Please don’t be saddened, this is not a reflection of the platform itself (in fact your platform is amazing and I’m impressed). It’s a matter of the way our world works and what people have access to. It helps people when we signal inclusivity, this is something I’ve come across through my work with colleagues and friends.
Yes I’m new and have just joined the forum, in fact because I thought it would be a nice idea to suggest. And yes you are exactly right, the onus would be on the homeowner. There would be no pressure for anyone to select it or declare it.
But this is just a suggestion. I’m intrigued by the feedback
As @Petermac says, it’s not needed
Hello @likevespa and welcome to the forum. I applaud you for broaching this topic, even though I don’t particularly support your request for such a tag. I would also have no objection to it. This is my personal opinion.
Just this past week I watched the Netflix David Letterman interview of Ellen Degeneres. It was similar to her book, where she starts from her early childhood years. As a white heterosexual, I cannot imagine facing such struggles. Yesterday on YouTube I watched an excerpt of the final day of her talk show (which ran 19 years), and how things have changed in her career surrounding acceptance. She mentioned that when she was originally hired, she was not allowed to say the word ‘gay’ because her show aired in the daytime. We have come a long way, thankfully.
I have noticed listings that included ‘gay friendly’, or something similar. Each time I see it, I am saddened that there is a sense that there’s a need, in today’s society. Hopefully things will continue to improve.
Gotcha @Itchyfeet, shall we archive this post?
Personally I don’t see any need for such a label, when sitters apply I do not ask them what their orientation is, who they are dating or what they identify as, I am just concerned that they can look after our dogs and house and that the dogs will get on with them, and the dogs certainly won’t care whether they are LGBT or anything else!
If only it was that easy.
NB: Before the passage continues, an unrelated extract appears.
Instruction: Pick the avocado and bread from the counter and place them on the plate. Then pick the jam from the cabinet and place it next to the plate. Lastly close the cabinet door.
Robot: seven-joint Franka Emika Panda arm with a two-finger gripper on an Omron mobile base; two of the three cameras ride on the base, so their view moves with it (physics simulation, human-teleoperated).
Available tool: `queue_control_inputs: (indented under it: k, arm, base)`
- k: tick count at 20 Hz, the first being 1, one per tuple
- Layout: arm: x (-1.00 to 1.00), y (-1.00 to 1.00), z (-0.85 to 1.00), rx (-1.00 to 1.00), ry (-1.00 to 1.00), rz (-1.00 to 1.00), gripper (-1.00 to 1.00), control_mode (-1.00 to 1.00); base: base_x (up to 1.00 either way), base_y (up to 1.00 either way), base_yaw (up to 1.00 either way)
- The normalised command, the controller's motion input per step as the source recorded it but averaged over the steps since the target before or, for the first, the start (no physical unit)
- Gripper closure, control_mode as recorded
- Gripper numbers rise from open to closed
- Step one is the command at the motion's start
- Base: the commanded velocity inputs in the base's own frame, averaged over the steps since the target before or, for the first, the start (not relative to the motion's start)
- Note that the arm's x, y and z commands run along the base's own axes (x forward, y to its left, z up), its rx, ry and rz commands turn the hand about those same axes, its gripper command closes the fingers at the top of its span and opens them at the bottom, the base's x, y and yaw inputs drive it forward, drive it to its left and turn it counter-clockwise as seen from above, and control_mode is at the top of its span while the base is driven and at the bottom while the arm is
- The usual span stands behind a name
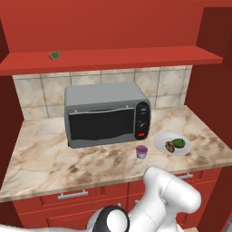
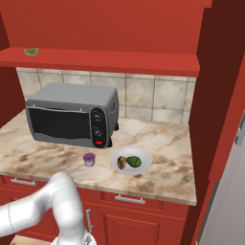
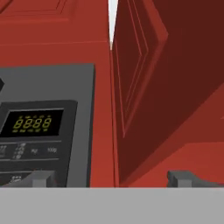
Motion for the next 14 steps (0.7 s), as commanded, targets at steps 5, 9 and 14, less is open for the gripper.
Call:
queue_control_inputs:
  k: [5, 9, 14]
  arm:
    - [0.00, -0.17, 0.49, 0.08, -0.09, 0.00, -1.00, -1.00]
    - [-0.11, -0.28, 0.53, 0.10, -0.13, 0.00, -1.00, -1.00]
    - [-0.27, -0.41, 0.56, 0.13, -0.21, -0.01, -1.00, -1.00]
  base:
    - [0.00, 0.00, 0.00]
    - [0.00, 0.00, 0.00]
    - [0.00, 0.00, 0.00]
You have asked a question to 4500 people and are surprised by the answer after only an hour or so. I have learned something about the house/petsitting community today, I hope you have too.
@Petermac, I certainly have, and it’s a wonderful thing to learn. Thank you for your contribution and honesty.
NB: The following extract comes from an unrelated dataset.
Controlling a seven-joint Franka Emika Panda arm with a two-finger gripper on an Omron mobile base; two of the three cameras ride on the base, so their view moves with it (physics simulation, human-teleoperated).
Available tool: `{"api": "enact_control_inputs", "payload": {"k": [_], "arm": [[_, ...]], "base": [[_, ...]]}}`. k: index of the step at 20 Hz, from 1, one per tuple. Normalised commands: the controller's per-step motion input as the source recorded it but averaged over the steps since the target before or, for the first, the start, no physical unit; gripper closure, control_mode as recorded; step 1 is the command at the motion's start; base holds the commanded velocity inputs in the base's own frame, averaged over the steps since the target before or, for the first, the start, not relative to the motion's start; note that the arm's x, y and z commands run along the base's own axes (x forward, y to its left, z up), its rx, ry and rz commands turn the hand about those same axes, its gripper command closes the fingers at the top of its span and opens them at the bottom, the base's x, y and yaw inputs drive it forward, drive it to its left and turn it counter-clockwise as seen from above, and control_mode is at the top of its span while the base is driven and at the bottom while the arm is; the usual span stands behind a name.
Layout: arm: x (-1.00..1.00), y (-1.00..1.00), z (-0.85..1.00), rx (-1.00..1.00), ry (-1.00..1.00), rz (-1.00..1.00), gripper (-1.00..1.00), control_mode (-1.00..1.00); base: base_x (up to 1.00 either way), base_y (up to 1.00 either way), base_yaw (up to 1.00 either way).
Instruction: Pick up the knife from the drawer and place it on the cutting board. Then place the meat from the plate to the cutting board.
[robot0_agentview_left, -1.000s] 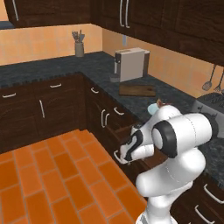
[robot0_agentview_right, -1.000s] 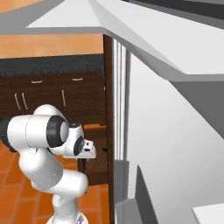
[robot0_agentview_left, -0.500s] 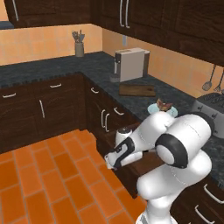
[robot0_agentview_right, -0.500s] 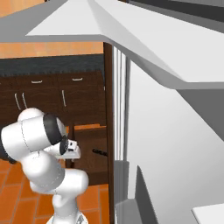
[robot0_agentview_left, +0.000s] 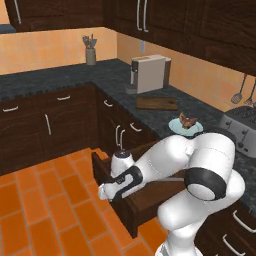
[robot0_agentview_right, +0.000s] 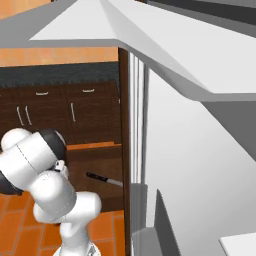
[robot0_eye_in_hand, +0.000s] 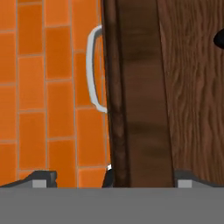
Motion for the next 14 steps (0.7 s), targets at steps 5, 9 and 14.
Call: {"api": "enact_control_inputs", "payload": {"k": [5, 9, 14], "arm": [[-0.12, 1.00, 0.68, 0.00, 0.00, 0.03, -1.00, -1.00], [-0.01, 0.12, 1.00, 0.00, -0.12, 0.06, -1.00, -1.00], [0.11, -0.98, 0.96, 0.00, 0.03, 0.04, -1.00, -1.00]], "base": [[0.00, 0.00, 0.00], [0.00, 0.00, 0.00], [0.00, 0.00, 0.00]]}}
Hi @likevespa - welcome to the group.
I have never been keen on labels. By singling specific sections of the community out to ‘signal’ your acceptance of their existence you quickly run the risk of alienating other sections of the community that you forget to mention.
By not using signals you are, by default, expressing your acceptance of one and all. - that has to be the best option
It would not occur to me to treat anyone differently. We like or would welcome the person to house sit regardless of how they label themselves. I would not label anyone.
I honestly dont have a problem with this.
I agree with you all that i think most of us are inclusive.
Certainly for me the personality of the HO and feeling of whether we gel is the main importance not their orientation, colour or anything else.
But I dont walk in their shoes either, so who am i to say.
No. Not even close. I have friends who experience gay bashing regularly. I have friends who experience overt and covert racism regularly. I have friends who are harassed about their religion regularly. It would ge great if we lived in an age where all is inclusive, but all you have to do is look at the news to see that we are not even close.
I don’t label people and treat everyone the same, in the way I like to be treated. My beautiful 26 year old autistic daughter had some wise words when she was about 13 “it doesn’t matter what colour a person’s skin is or what their sexual orientation is, anyone can be a dxxxhead”. Blunt but so true!
I don’t usually listen or read the news. No. That’s wrong. I try to listen to or read both sides of the story. I’m finding the news (and other things) is becoming a version of the truth the writer believes and not just hard facts which I do not like.
I do not dispute your friends are experiencing these things. But in my humble opinion the way forward is for more and more of us to “normalise”, wrong word but I can’t think of another at the moment, and stop pointing out the differences.